Even the evidence that the state did have proved troublesome—and
suspect. Keio University and Tokyo University each performed autopsies on
six of the twelve victims chosen at random. Keio found that the poison was
acetone cyanohydrin. Two to three months later, Tokyo University issued its
findings: the poison was potassium cyanide. The sequence of events
surrounding the release of these conflicting autopsy reports is one of the
elements that casts an ever darker shadow over the findings, and
strengthens suspicions of the incident's connection with Unit 731. The Keio
results naming the murder poison as acetone cyanohydrin were released
before Hirasawa was arrested.
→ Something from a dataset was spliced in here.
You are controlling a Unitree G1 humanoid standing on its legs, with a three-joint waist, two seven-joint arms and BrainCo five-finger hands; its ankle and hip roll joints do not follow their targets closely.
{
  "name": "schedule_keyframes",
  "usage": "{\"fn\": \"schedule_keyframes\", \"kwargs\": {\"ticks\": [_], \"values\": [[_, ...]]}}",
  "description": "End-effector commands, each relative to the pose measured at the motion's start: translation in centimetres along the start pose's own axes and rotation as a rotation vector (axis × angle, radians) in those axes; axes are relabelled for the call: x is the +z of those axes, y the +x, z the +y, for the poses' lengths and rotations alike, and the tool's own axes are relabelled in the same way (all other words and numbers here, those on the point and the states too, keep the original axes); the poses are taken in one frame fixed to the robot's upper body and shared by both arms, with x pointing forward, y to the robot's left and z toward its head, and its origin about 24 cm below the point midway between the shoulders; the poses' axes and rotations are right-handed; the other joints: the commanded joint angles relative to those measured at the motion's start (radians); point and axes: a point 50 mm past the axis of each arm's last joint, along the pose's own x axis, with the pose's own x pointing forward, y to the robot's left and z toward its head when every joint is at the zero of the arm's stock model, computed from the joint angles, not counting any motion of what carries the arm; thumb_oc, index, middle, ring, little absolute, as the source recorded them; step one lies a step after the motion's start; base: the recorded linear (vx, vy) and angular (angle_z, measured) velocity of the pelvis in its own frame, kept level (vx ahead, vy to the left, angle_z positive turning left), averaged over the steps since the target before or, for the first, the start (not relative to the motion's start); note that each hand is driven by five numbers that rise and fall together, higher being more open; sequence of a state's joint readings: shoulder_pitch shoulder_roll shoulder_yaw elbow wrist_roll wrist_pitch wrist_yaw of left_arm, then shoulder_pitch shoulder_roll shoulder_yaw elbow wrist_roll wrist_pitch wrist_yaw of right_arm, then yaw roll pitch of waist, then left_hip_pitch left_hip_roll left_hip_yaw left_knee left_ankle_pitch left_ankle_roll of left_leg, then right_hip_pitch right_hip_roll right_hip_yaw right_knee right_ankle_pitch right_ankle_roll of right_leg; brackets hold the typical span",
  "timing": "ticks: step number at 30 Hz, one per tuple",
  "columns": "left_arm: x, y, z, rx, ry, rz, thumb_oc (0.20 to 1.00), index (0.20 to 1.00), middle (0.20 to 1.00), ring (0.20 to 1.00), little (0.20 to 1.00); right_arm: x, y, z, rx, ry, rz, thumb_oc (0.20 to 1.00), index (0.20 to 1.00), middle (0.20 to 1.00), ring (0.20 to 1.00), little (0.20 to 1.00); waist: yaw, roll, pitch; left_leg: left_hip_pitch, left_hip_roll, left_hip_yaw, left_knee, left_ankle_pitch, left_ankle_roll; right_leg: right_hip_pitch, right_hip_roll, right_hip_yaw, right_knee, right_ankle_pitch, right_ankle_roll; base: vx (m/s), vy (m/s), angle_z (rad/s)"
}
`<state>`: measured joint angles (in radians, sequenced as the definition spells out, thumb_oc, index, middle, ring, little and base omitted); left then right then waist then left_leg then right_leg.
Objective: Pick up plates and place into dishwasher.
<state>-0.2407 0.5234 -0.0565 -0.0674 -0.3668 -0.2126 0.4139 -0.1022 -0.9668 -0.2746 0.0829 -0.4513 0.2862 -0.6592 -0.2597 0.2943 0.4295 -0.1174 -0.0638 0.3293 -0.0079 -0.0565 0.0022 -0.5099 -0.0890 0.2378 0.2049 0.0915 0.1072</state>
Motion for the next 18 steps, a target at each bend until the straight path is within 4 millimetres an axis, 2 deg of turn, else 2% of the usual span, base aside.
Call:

Then, some two to three months after
Hirasawa's arrest, Tokyo University came out with its findings that the
poison used was potassium cyanide.
The type of poison used in the crime was a crucial factor in
determining the direction in which the finger of accusation would point.
Potassium cyanide was a poison with a long history, and it would not be
unavailable to someone who really wanted it. An instantaneously acting
poison, it would have been unsuitable for a sabotagestyle operation: the
victim would succumb immediately upon ingesting the poison, and the
identity of the poisoner would be obvious. Accordingly, the Tokyo
University findings left room for suspicion.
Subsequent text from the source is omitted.